Your Eyes Will Be An Empty Word

Your Eyes Will Be An Empty Word
August 3rd 2022

I was recently a passenger on a small sailboat in the East River. Accompanied by a silent sailor in an alien mask and a small cast of hand puppets, the artist Raine Trainor led four strangers to Belmont Island, aka U Thant Island: a mound of granite excavated in the late nineteenth century to create the tunnel that became the 7 train. While humans are forbidden, U Thant Island is now home to a double-crested cormorant colony.

The next day I watched Coco Fusco’s video, Your Eyes Will Be An Empty Word (2021), in which the artist rows a small boat around Hart Island, part of the Bronx’s Pelham Islands archipelago. Periodically, she tosses a white carnation to the Long Island Sound, for those left alone in death. Perhaps because I’d just had my first small boat ride on New York City waters, I was particularly attentive to Fusco’s smile.
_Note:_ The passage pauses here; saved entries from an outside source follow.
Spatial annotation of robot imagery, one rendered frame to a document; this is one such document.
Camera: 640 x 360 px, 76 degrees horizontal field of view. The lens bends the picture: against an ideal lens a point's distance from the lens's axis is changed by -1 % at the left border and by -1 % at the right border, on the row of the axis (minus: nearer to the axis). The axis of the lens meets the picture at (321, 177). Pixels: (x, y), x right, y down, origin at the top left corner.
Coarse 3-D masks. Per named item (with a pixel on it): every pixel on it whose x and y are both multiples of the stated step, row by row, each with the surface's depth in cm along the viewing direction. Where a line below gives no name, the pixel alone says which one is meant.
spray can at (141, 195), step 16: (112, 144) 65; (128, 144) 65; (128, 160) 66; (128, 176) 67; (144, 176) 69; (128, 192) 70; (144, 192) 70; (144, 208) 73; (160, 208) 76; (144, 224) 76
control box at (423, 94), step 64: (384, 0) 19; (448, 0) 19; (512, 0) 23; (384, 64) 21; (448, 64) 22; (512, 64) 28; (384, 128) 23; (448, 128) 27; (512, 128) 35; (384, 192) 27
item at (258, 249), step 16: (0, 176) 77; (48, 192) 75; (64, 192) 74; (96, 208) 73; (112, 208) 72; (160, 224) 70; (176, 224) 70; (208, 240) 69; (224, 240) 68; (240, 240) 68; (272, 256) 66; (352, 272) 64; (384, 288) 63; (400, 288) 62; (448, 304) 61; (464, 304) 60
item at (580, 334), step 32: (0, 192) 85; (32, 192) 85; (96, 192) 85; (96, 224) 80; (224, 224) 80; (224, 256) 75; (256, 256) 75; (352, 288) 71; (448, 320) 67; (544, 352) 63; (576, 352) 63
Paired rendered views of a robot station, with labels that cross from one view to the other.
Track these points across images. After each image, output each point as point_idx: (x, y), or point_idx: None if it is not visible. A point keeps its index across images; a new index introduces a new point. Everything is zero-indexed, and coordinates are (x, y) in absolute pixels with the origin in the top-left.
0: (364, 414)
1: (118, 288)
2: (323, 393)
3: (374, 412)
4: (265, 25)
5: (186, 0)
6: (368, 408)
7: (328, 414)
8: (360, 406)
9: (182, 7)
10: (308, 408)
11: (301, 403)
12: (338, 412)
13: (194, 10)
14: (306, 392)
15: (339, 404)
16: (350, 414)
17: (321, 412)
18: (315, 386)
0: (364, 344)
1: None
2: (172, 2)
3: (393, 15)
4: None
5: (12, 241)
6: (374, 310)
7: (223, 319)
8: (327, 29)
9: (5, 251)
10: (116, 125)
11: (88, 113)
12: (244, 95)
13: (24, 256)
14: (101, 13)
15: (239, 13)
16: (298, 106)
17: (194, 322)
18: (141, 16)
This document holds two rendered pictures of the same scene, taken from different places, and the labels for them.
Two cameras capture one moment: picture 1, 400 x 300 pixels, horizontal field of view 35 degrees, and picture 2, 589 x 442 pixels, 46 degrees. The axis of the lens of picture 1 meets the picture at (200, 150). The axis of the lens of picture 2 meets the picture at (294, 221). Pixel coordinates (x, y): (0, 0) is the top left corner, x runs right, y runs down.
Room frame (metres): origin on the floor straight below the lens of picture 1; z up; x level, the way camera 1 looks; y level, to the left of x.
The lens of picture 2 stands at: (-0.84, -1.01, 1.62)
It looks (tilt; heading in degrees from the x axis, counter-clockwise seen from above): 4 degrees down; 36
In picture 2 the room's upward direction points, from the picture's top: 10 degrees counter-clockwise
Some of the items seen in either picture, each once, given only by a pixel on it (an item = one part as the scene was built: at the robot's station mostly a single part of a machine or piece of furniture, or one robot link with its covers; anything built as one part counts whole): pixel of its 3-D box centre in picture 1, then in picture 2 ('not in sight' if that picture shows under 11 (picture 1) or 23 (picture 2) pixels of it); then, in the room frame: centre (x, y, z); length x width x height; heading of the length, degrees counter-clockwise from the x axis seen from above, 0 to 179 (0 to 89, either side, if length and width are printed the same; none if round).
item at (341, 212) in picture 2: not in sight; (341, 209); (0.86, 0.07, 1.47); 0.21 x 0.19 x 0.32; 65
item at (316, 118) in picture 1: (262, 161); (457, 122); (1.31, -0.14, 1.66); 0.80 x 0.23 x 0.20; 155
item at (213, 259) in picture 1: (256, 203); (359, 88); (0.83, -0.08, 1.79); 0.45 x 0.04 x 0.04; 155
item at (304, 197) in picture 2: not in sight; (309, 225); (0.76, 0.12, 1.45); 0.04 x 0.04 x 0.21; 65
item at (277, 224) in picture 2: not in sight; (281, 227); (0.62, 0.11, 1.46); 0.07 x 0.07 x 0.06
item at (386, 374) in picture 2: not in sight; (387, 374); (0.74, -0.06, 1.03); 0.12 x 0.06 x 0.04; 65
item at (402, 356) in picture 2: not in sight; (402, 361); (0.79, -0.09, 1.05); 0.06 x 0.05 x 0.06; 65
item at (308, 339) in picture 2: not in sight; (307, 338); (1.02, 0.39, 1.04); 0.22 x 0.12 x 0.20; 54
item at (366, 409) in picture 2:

Like U Thant Island, Hart Island is inaccessible to most living humans. The largest mass gravesite in the US, Hart Island has been visited in recent history almost exclusively by the unclaimed dead and the incarcerated workers who bury them. In the first wave of Covid, drone images of Hart Island’s open graves flooded news media. In Fusco’s video, a drone-operated camera surveys the island on a bright day, some time later. The camera slows, hovering over grass and dirt dotted by evenly spaced markers. Back in the boat, the sun plays across the water and the artist’s face.

As we watch Fusco row, we hear her meditative text read by poet and performer Pamela Sneed. She honors unnamed victims of Covid and earlier plagues, the times death has been made contagious. She offers a history of New York’s potter's field, weaving connections to her first encounters with death as a young person. Such is the unwieldy task of tracking personal mourning against the parcity of public memory in America, the impossible weight of life measured by numbers. Fusco’s sentiment is held by Sneed, who, in her recent book, Funeral Diva, warns against flattening comparisons between official responses to Covid and those to HIV/AIDS. With love, Sneed animates what living within queer community in New York through the late ’80s and ’90s taught her about organized abandonment and resistance.

Is Fusco’s smile a nod to the camera? Or is it just that today, rowing is beautiful? Drones and cameras are nonliving things, non-witness to this moment of enjoyment: the sun and water, in spite of everything. Sneed ends Funeral Diva with her poem, “Why I Cling to Flowers.” Fusco fills her rowboat with them, and one by one she lets them go.

Your Eyes Will Be an Empty Word is included in the Whitney Biennial 2022: Quiet as It’s Kept, on view through September 5 at the Whitney Museum.